Louisiana Supreme Court Adopts Rule Permitting Sale of a Law Practice

On June 21, 2016, the Louisiana Supreme Court amended the Louisiana Rules of Professional Conduct to permit the sale of a law practice. Rule 1.17 now allows a lawyer to sell “a law practice, or an area of law practice, including good will” if the following conditions are satisfied:

  1. the selling lawyer has not been disbarred and has not permanently resigned from the practice of law in lieu of discipline;
  2. the selling lawyer “permanently ceases to engage in the practice of law, or has disappeared or died”;
  3. the “entire law practice, or area of law practice” is sold;
  4. proper notice is provided to the selling lawyer’s clients;
  5. the fees and costs charged to the affected clients do not increase; and,
  6. the confidentiality of client information is protected.

See Order Enacting Rule 1.17 of the Rules of Professional Conduct and Amending Rule 5.4(a)(4) of the Rules of Professional Conduct (signed June 21, 2016 and effective July 1, 2016).

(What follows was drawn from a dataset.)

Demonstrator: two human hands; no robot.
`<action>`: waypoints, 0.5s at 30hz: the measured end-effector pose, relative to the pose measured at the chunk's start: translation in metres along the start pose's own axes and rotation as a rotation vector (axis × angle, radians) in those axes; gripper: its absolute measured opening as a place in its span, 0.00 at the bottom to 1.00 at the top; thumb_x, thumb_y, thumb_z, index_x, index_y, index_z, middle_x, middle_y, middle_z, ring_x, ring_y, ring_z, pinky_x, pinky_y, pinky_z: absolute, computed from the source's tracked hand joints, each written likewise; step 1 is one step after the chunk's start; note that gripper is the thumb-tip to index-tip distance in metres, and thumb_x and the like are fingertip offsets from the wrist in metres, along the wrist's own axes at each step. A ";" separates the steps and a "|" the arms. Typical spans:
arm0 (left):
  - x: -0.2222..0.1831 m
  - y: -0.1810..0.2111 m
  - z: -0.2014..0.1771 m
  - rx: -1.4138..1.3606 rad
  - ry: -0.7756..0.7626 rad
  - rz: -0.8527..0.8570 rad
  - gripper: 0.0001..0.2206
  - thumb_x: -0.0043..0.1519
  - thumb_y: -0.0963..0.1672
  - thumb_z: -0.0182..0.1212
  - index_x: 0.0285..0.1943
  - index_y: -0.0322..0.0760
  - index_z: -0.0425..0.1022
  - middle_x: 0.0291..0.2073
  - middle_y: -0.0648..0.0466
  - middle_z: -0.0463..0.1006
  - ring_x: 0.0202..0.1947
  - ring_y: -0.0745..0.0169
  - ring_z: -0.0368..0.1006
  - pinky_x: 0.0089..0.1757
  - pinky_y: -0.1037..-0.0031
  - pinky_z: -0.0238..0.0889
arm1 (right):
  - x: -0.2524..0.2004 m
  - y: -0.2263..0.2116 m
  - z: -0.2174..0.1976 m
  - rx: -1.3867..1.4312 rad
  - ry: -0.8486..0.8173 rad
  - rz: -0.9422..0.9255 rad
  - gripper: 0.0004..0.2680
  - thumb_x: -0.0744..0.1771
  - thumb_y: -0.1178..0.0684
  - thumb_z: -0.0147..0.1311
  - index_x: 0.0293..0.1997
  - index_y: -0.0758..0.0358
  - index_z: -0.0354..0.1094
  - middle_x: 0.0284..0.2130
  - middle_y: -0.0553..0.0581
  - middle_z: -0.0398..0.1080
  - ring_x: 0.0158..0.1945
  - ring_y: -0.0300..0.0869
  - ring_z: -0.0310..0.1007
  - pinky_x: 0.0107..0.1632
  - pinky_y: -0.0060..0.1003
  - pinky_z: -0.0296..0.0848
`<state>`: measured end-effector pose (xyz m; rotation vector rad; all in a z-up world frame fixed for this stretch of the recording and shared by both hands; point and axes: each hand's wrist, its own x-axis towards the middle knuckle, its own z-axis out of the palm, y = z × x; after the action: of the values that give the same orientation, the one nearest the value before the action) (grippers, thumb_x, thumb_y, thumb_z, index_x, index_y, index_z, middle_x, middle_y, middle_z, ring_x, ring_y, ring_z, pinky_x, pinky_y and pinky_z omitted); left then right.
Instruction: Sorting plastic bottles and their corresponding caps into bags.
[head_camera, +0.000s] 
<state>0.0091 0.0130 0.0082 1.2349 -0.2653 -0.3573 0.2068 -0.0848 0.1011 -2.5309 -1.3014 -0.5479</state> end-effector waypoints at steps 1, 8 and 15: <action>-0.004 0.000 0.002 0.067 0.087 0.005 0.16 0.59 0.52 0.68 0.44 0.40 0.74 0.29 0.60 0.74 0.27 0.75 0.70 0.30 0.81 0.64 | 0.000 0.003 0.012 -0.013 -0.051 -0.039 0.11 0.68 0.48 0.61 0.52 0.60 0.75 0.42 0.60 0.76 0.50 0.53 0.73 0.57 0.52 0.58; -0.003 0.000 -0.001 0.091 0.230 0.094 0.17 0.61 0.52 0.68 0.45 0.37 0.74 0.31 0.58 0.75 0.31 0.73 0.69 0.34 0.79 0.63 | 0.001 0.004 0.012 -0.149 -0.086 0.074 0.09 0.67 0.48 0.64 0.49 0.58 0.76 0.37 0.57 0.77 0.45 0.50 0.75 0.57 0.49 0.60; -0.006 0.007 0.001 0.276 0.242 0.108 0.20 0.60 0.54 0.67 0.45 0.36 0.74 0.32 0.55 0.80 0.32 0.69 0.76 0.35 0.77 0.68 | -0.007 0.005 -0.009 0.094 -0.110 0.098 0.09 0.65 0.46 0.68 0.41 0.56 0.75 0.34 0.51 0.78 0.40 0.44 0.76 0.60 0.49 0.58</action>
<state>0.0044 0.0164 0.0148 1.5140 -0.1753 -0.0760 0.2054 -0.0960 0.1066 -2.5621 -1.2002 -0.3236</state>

Differences from ABA Model Rules

This newly-enacted rule differs from ABA Model Rule 1.17 in several respects. First, the Model Rule permits any lawyer to sell a practice. The Louisiana Rule, however, prohibits a lawyer who has been disbarred or who has permanently resigned in lieu of discipline from selling a practice.

Second, the Model Rule requires only “written notice” to the seller’s clients. The Louisiana Rule requires that such notice be given either through an in-person consultation (later confirmed in writing) or through United States mail. Moreover, the Louisiana Rule requires publication of the transfer in a local newspaper and in the LSBA Bar Journal. In addition, the notice must provide the seller’s clients with more detailed information about the buyer, including the buyer’s disciplinary history and years in practice.

Third, the Model Rule does not address related confidentiality and conflicts issues associated with a sale of a law practice. The Louisiana Rule, however, requires that a potential buyer receive limited information about the seller’s clients to evaluate whether conflicts of interest would exist. It further requires that the potential buyer safeguard the confidentiality of any information received.

Finally, the Model Rule does not provide that “the client shall retain unfettered discretion to terminate the selling or purchasing lawyer or law firm at any time.” Although the Louisiana Rule expressly so provides, this principle is no doubt true under the Model Rule as well.

A Good Change

This rule is long overdue. Not only will it encourage the orderly transition of a client’s file upon a lawyer’s disability, retirement, or death, it also makes Louisiana’s rules more consistent with ABA Model Rule of Professional Conduct 1.17. The model rules have permitted the sale of a law practice since 1990. See ABA Ctr. for Prof’l Responsibility, A Legislative History: The Development of the ABA Model Rules of Professional Conduct, 1982-2013 (2013).

However, the rule does have one curious aspect. It requires notice by publication and by United States mail. No other rule of professional conduct defines a method of notice, particularly methods that are more costly and difficult than modern means of communication (such as email). The rule should instead require only “written notice” to the transferor lawyer’s clients. See ABA Model Rule of Prof’l Conduct 1.17(c) (requiring only “written notice”).